* REQUIRED WORK
Look through the listing below and report every line that contains "stand".

**** SUPPLIED ENTRIES

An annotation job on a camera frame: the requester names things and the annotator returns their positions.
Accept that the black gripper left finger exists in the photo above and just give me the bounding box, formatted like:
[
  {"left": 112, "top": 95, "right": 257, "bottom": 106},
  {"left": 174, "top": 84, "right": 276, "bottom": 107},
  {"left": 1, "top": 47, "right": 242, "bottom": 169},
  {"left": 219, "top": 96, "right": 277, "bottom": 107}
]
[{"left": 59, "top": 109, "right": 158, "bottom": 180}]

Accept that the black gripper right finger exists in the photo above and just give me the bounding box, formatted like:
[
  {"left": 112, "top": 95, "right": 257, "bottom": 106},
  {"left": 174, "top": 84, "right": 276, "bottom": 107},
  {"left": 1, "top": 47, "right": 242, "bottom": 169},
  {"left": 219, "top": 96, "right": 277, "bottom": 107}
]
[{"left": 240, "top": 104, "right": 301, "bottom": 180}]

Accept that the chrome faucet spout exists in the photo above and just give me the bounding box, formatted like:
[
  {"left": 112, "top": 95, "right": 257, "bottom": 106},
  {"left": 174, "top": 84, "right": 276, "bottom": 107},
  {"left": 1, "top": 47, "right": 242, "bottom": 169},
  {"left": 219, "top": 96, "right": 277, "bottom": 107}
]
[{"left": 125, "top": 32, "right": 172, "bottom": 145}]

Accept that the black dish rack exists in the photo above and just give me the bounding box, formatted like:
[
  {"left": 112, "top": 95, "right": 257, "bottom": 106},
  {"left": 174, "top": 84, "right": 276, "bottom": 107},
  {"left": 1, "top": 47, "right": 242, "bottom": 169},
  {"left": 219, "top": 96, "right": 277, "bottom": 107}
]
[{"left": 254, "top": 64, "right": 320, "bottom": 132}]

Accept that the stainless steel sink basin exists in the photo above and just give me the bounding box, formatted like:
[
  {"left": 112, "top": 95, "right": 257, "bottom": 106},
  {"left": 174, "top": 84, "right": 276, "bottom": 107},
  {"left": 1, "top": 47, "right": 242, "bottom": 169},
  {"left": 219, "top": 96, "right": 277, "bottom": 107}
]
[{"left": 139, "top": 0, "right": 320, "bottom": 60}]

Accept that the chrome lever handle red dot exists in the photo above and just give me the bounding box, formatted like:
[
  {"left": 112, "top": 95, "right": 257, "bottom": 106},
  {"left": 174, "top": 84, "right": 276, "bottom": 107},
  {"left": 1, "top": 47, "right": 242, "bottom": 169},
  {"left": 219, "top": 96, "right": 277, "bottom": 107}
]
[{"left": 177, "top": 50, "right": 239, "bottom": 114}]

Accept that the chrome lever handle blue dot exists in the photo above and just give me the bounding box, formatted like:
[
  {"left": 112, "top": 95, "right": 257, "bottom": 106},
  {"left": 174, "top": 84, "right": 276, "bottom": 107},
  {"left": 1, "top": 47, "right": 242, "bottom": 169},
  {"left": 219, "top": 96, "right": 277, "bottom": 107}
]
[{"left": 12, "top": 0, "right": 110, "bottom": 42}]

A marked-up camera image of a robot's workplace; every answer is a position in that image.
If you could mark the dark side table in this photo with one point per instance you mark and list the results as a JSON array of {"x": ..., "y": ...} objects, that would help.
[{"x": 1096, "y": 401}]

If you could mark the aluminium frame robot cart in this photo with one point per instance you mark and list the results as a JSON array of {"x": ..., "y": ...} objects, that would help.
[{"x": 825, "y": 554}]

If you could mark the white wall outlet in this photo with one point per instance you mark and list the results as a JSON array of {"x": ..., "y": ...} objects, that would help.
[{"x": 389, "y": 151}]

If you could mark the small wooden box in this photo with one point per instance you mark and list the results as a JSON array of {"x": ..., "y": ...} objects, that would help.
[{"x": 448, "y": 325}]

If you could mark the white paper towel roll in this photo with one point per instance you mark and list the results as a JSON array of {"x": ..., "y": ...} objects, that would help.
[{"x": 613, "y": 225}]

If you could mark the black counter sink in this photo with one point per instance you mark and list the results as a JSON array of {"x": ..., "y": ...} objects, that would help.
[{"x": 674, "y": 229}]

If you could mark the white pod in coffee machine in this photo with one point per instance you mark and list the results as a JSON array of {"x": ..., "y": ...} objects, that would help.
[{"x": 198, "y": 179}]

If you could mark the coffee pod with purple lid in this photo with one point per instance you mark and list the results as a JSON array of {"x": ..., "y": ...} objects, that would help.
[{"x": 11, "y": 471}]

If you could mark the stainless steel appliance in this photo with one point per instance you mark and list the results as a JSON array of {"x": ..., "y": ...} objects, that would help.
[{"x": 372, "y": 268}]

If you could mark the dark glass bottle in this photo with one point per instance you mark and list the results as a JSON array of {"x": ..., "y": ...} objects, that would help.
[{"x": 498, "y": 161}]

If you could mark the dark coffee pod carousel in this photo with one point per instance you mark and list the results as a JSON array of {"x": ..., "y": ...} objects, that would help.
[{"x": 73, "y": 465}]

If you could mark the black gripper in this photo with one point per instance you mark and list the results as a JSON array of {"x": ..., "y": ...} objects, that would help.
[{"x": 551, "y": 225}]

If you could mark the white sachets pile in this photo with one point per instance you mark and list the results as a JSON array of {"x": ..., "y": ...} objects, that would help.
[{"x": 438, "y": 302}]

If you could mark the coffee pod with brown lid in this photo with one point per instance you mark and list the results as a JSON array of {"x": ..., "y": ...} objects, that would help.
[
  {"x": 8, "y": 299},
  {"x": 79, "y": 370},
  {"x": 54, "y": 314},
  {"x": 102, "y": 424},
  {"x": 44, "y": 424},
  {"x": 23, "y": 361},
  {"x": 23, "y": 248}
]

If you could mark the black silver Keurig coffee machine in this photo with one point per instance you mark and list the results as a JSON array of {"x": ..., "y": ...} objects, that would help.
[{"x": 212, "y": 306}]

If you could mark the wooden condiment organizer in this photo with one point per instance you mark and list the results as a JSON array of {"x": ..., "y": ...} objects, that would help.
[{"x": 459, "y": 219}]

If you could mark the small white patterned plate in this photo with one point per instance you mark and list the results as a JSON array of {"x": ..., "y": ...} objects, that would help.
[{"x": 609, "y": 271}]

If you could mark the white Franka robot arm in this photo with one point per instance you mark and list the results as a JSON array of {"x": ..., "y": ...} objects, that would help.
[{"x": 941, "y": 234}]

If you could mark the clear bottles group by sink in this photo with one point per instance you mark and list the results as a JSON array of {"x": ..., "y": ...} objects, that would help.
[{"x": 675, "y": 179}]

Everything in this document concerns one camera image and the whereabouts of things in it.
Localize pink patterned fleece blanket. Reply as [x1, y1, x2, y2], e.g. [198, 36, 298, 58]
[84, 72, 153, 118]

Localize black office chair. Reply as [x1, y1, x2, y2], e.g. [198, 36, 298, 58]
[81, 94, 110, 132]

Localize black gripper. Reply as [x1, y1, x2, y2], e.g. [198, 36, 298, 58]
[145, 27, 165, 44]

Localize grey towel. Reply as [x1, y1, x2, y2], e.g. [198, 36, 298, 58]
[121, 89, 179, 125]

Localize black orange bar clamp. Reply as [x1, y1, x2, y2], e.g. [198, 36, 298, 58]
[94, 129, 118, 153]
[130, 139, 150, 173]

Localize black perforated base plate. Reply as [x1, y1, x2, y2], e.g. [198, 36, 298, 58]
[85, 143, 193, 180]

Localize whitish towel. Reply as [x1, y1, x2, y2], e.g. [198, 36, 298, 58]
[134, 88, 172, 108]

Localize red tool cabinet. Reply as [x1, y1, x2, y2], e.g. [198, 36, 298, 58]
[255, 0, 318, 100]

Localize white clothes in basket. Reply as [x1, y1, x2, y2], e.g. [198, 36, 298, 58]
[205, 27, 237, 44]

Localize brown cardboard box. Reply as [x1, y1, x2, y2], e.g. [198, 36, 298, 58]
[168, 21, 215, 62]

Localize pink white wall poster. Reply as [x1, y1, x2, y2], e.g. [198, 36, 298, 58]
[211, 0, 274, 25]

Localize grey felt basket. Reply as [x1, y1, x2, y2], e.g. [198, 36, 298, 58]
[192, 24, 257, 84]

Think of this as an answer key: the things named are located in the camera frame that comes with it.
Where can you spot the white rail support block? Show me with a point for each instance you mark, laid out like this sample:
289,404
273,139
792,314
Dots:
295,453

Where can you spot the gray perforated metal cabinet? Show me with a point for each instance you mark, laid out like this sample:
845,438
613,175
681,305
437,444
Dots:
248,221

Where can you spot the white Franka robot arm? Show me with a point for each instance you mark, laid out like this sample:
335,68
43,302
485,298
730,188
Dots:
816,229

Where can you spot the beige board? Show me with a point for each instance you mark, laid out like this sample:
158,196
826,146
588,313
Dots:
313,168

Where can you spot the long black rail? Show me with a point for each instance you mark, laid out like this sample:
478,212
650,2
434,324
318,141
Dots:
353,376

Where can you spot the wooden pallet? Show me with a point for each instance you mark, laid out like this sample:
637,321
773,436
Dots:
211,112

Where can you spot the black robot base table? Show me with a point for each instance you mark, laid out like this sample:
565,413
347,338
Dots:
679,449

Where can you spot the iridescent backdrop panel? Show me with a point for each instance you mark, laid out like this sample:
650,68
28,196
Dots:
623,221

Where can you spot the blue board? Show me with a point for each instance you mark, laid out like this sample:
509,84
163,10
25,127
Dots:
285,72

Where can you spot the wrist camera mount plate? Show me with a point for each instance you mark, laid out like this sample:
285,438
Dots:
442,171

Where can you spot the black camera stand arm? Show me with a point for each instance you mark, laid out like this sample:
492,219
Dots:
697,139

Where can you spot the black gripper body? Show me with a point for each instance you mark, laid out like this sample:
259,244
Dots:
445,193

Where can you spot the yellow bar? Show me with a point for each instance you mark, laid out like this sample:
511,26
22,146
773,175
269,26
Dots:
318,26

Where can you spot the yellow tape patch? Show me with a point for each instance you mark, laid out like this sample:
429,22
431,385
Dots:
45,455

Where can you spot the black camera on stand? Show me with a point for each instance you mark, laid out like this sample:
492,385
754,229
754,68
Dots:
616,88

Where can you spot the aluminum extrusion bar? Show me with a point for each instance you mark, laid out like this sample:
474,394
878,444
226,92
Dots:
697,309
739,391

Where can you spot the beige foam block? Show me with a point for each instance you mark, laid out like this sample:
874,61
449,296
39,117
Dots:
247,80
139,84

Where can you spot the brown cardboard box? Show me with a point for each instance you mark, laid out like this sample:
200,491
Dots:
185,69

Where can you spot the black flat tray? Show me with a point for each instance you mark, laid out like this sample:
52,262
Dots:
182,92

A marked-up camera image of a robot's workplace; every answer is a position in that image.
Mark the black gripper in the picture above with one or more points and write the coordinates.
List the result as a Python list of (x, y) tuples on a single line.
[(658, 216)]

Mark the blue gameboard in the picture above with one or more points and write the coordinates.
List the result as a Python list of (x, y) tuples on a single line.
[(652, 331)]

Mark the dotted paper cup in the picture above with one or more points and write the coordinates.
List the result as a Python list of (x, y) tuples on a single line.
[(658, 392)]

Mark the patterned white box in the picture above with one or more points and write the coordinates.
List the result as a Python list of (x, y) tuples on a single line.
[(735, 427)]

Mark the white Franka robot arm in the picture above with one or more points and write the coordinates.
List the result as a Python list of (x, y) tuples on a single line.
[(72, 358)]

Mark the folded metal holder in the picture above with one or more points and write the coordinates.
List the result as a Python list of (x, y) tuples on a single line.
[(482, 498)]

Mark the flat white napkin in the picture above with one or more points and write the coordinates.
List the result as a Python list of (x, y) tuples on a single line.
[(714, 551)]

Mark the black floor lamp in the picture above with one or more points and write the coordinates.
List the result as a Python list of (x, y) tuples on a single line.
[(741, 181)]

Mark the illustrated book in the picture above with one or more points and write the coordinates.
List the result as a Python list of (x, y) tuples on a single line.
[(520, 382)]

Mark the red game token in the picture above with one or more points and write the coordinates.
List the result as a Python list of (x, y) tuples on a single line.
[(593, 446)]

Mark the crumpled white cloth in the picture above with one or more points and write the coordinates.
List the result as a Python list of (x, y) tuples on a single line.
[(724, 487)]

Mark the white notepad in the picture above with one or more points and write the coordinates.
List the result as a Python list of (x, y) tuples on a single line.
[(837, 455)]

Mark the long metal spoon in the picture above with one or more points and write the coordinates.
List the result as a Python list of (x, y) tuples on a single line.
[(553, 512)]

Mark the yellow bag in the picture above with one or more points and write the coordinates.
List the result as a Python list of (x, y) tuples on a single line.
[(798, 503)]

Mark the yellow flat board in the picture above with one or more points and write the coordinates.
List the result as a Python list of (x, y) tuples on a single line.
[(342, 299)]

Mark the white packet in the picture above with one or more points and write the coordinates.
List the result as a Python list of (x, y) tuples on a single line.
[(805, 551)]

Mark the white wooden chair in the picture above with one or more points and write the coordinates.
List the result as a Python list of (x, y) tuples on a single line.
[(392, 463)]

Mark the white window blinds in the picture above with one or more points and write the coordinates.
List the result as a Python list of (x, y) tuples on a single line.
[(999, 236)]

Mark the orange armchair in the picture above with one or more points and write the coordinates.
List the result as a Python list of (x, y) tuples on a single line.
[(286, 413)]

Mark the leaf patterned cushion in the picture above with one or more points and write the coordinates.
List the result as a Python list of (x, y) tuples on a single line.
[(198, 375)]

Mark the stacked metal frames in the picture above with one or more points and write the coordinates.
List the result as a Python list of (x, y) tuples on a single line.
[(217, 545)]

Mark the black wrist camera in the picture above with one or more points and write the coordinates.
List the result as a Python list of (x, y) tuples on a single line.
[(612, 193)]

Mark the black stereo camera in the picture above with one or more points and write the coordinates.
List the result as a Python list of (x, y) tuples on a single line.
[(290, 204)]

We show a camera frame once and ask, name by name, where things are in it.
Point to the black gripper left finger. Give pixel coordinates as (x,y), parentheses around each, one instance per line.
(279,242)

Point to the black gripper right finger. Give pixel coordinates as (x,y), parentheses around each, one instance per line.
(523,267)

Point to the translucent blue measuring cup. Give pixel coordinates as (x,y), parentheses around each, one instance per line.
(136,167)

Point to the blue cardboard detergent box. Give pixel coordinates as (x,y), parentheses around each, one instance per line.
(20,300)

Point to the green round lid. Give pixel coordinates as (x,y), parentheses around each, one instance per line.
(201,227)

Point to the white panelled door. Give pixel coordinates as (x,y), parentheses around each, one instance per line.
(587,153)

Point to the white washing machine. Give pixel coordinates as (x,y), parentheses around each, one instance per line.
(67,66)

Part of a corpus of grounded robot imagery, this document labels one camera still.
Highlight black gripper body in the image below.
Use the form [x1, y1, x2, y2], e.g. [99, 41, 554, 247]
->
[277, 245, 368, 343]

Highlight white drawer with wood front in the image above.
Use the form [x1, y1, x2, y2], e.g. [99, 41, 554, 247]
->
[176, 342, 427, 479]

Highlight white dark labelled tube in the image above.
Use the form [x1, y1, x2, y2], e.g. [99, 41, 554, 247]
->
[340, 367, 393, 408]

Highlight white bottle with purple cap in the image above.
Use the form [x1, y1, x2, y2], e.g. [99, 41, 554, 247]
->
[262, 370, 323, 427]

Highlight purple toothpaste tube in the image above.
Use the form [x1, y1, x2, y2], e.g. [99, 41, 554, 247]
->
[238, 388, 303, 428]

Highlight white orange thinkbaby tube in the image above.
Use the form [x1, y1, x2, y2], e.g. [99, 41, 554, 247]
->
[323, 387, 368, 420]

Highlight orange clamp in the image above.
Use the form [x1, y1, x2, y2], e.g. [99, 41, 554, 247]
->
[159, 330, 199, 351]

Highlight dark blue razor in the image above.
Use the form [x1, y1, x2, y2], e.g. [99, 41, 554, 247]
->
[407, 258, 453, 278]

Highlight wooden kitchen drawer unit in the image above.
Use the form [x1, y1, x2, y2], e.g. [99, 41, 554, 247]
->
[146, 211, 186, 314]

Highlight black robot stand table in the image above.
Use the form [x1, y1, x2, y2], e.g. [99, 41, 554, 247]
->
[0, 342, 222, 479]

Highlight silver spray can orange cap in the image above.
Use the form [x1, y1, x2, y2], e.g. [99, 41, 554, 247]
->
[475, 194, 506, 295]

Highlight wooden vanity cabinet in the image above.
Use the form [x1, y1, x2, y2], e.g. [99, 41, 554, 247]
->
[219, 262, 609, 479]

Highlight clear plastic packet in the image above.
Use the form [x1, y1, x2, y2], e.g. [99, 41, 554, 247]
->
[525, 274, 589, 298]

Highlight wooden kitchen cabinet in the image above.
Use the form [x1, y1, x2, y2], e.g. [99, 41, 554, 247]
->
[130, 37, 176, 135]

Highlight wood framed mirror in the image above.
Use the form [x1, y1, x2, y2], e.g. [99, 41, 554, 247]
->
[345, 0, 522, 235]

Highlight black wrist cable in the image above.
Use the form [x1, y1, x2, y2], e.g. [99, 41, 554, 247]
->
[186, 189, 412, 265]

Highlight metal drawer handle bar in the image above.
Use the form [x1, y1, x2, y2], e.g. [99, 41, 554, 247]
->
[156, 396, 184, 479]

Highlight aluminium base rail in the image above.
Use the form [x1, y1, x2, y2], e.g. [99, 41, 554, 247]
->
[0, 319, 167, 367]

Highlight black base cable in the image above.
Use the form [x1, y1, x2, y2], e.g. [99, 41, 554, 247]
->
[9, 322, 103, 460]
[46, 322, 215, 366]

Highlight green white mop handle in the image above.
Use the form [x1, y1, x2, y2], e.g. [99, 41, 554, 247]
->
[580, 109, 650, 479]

********

* EXERCISE RESULT
Where can you spot the black camera stand arm? Show me with a point for each instance you mark, laid out like this sample:
Where can you spot the black camera on stand? Show me with a point for each instance you mark, laid out like this sample:
Highlight black robot stand table in the image above.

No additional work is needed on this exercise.